**What to produce:** Wherever the word "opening" appears in a line of the records, copy that line.
----
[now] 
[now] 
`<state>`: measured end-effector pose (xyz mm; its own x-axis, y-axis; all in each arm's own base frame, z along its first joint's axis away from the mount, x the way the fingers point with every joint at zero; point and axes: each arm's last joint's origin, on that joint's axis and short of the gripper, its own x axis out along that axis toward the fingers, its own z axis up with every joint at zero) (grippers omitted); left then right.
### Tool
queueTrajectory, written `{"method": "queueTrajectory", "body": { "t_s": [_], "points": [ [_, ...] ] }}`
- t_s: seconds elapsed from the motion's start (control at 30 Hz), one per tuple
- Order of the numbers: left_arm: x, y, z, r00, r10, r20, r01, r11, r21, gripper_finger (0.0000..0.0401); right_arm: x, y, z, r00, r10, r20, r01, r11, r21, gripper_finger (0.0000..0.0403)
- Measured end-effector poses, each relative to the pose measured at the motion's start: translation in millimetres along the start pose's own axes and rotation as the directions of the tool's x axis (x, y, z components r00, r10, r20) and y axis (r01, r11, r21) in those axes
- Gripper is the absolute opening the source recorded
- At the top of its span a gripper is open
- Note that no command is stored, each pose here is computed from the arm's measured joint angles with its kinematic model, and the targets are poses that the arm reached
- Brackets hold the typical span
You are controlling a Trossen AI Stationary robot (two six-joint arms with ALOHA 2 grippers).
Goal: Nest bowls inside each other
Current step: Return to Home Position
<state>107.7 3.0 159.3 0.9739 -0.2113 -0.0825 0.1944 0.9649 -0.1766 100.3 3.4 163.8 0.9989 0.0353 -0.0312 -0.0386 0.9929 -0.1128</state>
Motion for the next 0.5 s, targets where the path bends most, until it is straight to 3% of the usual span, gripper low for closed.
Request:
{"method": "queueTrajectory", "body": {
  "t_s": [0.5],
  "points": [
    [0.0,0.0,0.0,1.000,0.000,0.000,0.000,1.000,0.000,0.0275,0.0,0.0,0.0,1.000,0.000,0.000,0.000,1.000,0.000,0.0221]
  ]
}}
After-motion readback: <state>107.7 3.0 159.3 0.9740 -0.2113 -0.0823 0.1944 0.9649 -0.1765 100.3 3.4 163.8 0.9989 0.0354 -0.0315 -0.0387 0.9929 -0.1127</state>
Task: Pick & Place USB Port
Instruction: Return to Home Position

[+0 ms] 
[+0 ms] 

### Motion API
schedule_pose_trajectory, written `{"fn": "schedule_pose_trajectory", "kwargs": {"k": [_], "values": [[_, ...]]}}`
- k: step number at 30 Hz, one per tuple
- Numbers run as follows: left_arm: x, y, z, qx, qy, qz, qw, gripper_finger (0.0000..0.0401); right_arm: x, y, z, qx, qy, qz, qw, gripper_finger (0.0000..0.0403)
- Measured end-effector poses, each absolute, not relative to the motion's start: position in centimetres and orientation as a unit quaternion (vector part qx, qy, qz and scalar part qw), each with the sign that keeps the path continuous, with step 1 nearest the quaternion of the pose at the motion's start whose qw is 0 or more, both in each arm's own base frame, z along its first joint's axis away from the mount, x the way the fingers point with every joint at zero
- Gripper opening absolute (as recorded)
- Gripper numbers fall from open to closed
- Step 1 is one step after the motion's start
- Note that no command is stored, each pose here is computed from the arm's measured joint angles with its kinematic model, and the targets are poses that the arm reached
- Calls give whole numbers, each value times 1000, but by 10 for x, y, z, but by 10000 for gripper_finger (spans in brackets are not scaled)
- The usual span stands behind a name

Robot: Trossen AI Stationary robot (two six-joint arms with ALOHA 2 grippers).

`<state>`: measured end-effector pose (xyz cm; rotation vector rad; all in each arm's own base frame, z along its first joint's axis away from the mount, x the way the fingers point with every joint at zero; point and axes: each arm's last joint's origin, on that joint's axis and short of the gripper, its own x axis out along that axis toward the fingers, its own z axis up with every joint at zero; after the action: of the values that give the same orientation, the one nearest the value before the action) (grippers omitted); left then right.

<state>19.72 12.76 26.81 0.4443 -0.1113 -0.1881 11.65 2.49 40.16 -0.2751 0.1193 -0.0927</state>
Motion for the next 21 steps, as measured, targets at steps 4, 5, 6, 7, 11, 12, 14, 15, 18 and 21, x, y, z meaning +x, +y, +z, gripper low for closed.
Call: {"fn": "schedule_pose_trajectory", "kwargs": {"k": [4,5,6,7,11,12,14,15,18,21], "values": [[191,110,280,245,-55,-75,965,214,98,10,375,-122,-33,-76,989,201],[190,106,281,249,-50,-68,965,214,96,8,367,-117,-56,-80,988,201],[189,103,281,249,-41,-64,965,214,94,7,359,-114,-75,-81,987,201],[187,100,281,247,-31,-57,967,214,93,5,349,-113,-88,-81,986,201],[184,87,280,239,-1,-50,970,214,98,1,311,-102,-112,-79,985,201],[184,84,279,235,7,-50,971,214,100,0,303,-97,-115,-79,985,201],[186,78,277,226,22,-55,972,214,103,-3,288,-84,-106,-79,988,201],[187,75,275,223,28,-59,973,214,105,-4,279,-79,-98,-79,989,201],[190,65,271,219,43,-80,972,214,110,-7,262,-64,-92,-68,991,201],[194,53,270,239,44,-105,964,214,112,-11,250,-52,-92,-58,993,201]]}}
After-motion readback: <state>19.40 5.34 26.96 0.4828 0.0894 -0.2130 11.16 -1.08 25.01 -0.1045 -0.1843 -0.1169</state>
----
**Response to this task:**
- Gripper is the absolute opening the source recorded
- Gripper opening absolute (as recorded)

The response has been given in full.